How to use reviews and testimonials to enhance your website’s SEO

Why are reviews, testimonials, and other user generated content (UGC) important to website owners? Adinah Brown, content manager at Leverate, explains.


Google algorithms are becoming increasingly sophisticated.

They’re not just analyzing what you have to say about yourself, but what others have to say about you as well. Reviews and testimonials form an important part of User Generated Content (UGC) in which search engine algorithms are placing increasingly more weight and consideration.

SEO loves UGC, consider it a burgeoning romance. Why? Because UGC provides sites with fresh and relevant content, lusciously flowing backlinks and valid organic sources to shape a site’s attributes.

A study conducted by Search Engine Land showed that 79% of consumers trust online reviews as much as personal recommendations, other studies have shown that search engine robots love them just as much as us humans do.

Yotpo conducted a test whereby they analyzed 30,000 online business who all varied significantly, but one common denominator that they all shared was the ability for users to add reviews. Their study found that over the course of nine months the average number of organic site visits increased from 5.4 thousand to 8.1 thousand a month. An astonishing climb in a relatively short period of time. But while Yotpo’s study demonstrated the strong connection between user reviews and organic traffic, we look deep into understanding why this correlation exists.

1. Reviews provide fresh content

It’s a challenge to constantly publish fresh content, but there is also the risk of new content not always being beneficial for SEO purposes. In many respects reviews are that golden ticket, effectively indicating to search engines that your website is active and relevant to visitor’s interests. What’s more UGC is a cost effective and low effort way to add SEO juice to your site and social media channels. It creates a platform for you to have conversations with your customers and lets your customers have conversations about you. This practically makes reviews the health nectar for your website’s SEO. Arguably better than any other marketing strategy in its ability to appeal to search engine robots and engage human visitors.

2. Reviews naturally add shape to your website’s SEO attributes  

Websites are designed to be crawled over and analyzed by search engines who will read their keywords, titles, back-links and internal links and then allocate a value to what they find. Reviewers make up a veritable army of link builders and keyword writers who are out there adding invaluable SEO juice to your website. All without you putting in even the smallest effort. You might as well just sleep in this morning!

3. Rank for the long tail keywords

While general search terms are highly competitive, specific phrases represent the long tail keywords that are searched for far less frequently, making it easier for you to rank more highly. The challenge though is knowing which long tail keywords to focus on, as in any industry there are many. Customers are likely to make that identification process easier through their comments and the words and phrases that they use to talk about your services. You can then integrate that terminology as long tail keywords for your site’s optimization.

4. Boost your Social SEO

Social Media Optimization, otherwise known as SMO, puts a focus on optimizing your social media presence, be it Facebook, Youtube or LinkedIn. A review placed on any one of these social media channels can be shared, liked and invite further comments or instigate comment threads by using hashtags, all of which cumulatively points back to your brand. Social media is already largely about user generated content and therefore reviews naturally work well into these platforms. In this arena, the task is not so much to fuel a conversation, but rather to fuel a buzz on your brand.

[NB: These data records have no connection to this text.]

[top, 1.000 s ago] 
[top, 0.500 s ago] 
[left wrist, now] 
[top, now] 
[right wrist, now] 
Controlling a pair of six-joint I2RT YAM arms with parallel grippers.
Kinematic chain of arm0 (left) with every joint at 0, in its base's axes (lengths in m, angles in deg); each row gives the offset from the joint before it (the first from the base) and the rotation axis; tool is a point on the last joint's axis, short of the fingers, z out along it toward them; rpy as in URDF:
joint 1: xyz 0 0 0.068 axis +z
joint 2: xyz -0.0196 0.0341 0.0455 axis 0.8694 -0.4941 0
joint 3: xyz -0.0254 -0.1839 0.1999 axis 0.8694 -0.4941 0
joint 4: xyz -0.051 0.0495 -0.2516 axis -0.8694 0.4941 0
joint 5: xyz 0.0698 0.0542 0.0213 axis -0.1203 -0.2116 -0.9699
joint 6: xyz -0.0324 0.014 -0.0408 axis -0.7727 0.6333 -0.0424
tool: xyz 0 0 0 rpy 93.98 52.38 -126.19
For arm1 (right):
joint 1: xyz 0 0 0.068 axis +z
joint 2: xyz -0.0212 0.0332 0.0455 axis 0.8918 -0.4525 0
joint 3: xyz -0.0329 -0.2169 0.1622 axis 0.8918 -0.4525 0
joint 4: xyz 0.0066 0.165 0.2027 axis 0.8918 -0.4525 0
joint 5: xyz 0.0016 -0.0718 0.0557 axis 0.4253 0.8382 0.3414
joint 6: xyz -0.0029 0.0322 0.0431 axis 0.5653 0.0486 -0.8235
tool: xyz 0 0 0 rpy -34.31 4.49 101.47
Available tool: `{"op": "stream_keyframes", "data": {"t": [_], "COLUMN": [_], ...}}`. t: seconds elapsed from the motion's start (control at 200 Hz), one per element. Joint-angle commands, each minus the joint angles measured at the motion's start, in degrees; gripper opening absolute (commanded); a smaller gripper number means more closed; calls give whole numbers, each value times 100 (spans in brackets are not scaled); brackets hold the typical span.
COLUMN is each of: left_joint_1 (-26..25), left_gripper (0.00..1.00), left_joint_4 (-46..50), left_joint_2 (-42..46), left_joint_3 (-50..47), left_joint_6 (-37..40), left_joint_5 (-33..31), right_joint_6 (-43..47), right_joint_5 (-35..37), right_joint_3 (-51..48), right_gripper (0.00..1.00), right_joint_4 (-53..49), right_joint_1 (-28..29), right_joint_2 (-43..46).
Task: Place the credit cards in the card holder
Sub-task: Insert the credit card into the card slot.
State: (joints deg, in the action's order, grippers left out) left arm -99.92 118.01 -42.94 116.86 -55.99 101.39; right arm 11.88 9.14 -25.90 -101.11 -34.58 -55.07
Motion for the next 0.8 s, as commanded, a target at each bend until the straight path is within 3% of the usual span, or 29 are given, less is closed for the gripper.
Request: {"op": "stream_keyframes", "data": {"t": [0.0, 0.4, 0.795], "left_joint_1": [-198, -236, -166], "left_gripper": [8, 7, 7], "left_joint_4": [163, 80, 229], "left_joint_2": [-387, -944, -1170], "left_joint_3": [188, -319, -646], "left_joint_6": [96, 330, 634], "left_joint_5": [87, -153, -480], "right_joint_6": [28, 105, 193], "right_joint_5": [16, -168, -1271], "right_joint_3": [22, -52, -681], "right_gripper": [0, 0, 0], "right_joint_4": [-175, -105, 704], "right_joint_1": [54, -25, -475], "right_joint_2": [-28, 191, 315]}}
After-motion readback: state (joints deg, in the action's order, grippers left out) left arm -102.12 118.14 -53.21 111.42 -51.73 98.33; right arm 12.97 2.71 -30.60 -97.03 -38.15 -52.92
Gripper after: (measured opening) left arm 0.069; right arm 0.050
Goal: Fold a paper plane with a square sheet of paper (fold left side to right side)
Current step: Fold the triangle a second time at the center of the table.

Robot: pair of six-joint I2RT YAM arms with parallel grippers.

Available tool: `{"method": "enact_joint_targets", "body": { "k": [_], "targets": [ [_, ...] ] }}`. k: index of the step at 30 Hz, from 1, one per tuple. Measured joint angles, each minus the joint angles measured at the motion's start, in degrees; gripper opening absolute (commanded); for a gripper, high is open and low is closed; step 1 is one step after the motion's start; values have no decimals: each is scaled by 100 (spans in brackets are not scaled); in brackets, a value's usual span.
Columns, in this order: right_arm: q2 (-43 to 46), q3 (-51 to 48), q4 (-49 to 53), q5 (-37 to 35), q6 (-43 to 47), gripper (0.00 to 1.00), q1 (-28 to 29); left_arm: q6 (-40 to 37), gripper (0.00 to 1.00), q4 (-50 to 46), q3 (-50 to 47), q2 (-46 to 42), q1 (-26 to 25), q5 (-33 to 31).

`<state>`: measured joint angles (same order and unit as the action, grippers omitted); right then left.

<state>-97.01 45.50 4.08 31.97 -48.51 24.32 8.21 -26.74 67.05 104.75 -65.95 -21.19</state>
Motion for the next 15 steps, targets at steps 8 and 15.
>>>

5. Ideal for both manual and automatic optimization

While there are automated search engines that will look at your customer reviews as part of its evaluation, there are also human beings who play a part in this process, they are known as search quality raters. These people will evaluate your site’s reputation and consider aspects such as expertise in the relevant industry, authority and validity, all of which can be gleaned from customer content that is on your website. Client written reviews form a strong indicator to search quality raters, that your website is relevant to the industry, a source of interest and a point of engagement to its visitors.

While website reviews and testimonials do run the risk of having negative comments left on your page from a search engine algorithm perspective, this is not necessarily detrimental unless they represent a sizable proportion of comments. Google is aware and realistic that no company, ever, has been totally immune of criticism. Quality raters likewise take a similar approach. The biggest risk is with new viewers who will read a negative review. In this case, the best thing you can do is respond, sympathetically and professionally. This sort of response indicates to new clients that you take every customer experience seriously and you value their service, even if you weren’t able to please them in every circumstance. Again, as long as the criticism is significantly outweighed by the recommendations, your response to a criticism is only likely to be perceived as a demonstration of your professionalism.